**Exercise objective:**
All of the data that follows is to be written out exactly, with images excluded.

(Stored data Opens)

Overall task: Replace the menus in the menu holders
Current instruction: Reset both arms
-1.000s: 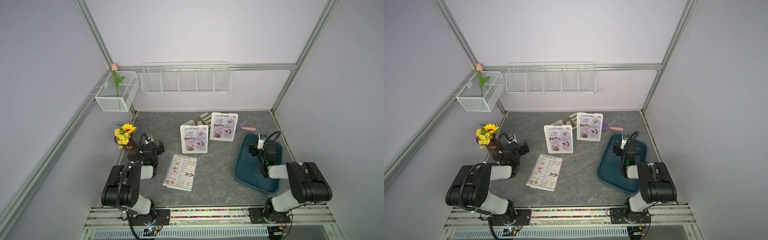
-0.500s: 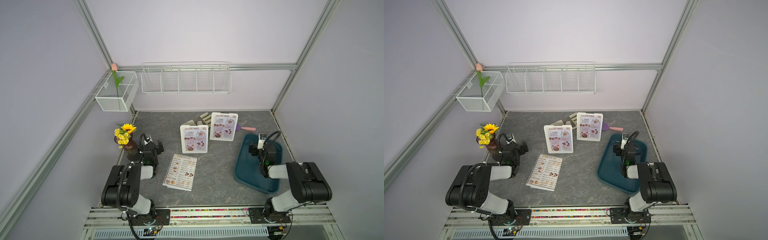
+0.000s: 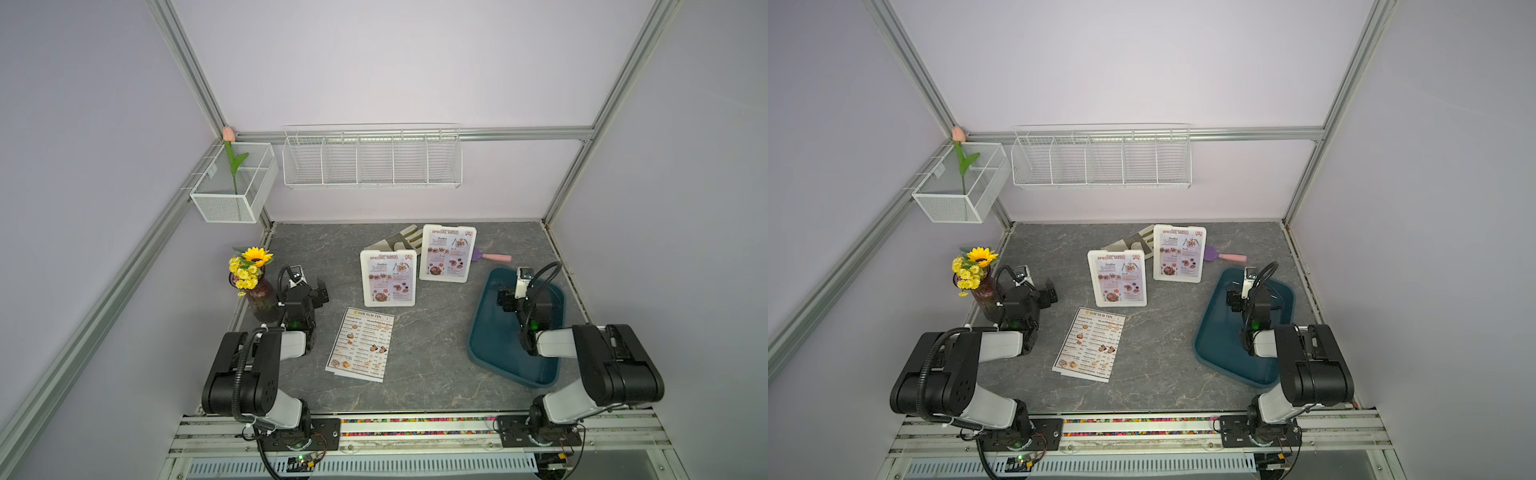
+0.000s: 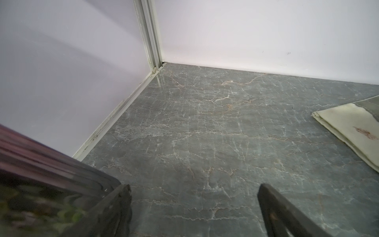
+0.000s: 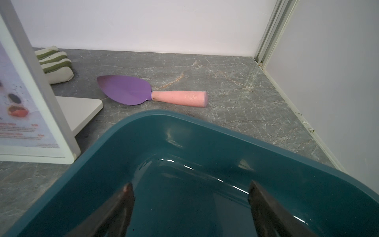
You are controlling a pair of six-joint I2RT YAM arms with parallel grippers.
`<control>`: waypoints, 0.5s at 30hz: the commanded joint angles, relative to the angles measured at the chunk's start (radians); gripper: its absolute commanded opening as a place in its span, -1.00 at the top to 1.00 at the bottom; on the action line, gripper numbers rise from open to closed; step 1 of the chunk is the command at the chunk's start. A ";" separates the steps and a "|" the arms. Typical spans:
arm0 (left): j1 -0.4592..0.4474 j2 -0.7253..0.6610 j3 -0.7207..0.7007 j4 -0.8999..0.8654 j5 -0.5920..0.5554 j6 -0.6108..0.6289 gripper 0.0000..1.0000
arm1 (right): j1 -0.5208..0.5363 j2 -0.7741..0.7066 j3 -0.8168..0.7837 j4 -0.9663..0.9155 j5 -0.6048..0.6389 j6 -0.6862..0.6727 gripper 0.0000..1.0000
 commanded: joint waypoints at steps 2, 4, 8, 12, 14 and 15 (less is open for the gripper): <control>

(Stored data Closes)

**Reply:**
Overall task: Replace the menus in the menu holders
Current instruction: Reset both arms
-1.000s: 
-0.500s: 
+0.000s: 
+0.000s: 
+0.000s: 
You are controlling a pair of six-joint I2RT YAM arms with parallel grippers.
`<control>`: waypoints, 0.5s at 30hz: the commanded joint angles, relative to the angles measured at the chunk's start (radians); gripper: its absolute commanded opening as a place in its span, -1.00 at the top to 1.00 at the bottom; on the action line, gripper numbers rise from open to closed; step 1 of the chunk is the command at the chunk's start. A ";" separates the steps and a "|" the arms. Typical spans:
arm0 (left): j1 -0.4592..0.4474 j2 -0.7253..0.6610 j3 -0.7207..0.7007 j4 -0.8999..0.8654 j5 -0.5920..0.5554 j6 -0.6108..0.6289 gripper 0.0000..1.0000
arm1 (right): j1 -0.5208..0.5363 j2 -0.7741..0.7066 j3 -0.8168..0.7837 j4 -0.9663..0.9155 j5 -0.6048..0.6389 j6 -0.6862..0.6727 gripper 0.0000..1.0000
 commanded: joint waypoints at steps 2, 4, 8, 12, 14 and 15 (less is open for the gripper): <control>

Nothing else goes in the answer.